Dans sa forme actuelle, le quotient familial est plus favorables aux tranches les plus aisées de contribuables et les classes moyennes sont les grandes perdantes. Illogique. Ou injuste, au choix.
Quant aux heureux bénéficiaires du RSA, leurs prestations sont calculées par rapport au nombre d'enfants (142 € pour les 2 premiers et 190 € pour les suivants).

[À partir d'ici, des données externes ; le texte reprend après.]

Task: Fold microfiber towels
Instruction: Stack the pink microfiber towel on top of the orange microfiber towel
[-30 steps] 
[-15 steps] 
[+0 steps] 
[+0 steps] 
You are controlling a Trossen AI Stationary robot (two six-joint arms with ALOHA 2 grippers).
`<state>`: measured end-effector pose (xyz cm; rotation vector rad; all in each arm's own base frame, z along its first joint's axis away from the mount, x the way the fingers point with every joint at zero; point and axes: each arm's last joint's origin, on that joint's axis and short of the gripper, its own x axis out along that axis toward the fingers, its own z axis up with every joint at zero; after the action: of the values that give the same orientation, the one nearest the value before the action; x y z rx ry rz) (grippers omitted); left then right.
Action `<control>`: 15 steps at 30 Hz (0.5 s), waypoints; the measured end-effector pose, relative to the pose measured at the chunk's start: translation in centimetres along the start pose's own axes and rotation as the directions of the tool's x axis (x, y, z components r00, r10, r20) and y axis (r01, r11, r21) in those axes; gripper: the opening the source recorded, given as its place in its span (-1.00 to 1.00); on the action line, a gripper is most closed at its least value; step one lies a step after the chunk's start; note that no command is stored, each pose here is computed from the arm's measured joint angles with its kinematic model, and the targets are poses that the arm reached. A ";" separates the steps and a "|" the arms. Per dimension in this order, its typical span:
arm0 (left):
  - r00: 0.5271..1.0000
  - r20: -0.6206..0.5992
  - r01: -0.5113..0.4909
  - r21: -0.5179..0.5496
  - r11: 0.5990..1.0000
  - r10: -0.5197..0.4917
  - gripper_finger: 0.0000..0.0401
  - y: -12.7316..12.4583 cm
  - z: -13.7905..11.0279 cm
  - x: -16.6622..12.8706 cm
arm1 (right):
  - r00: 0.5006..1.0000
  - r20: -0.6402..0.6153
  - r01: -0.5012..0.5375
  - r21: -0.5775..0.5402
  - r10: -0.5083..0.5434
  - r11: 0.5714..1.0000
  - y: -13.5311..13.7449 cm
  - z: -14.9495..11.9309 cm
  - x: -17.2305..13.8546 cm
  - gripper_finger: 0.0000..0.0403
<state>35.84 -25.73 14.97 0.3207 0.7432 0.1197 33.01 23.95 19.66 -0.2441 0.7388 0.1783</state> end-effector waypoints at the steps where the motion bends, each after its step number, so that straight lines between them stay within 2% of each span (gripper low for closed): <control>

Avec la réforme "Hollande" à ce pactole s'ajouterait 50,60 €/enfant au titre du crédit d'impôt soit, à titre d'exemple, 626 € pour un couple inactif avec 3 enfants.
Mais les classes moyennes verraient baisser leur crédit d'impôt, ce qui est assez illogique et inadmissible.
Réformer oui mais autrement.
Car considérer que 4.000 € pour une famille avec enfant(s) est un haut revenu est une foutaise et une fois de plus la classe moyenne serait pénalisée.
Mais ne serait-il pas temps de redéfinir les plafonds d'imposition et répartir plus équitablement la fiscalité dans son ensemble en prenant plus aux plus riches ? S'imaginer, par exemple, que la famille Bouygues touche plus de crédit d'impôt via le QF que le vous qui, travaillant à deux, touchez royalement 5.000 €/mois, avouez que ça interpelle, non ?
Dans cette histoire, il y a deux choses à retenir indépendamment des conséquences de la réforme elles-mêmes :
Allons messieurs les politiques, de tous bords, ne prenez pas en otage le quotient intellectuel des électeurs qui font parfaitement la différence entre opérations de communication et volonté politique !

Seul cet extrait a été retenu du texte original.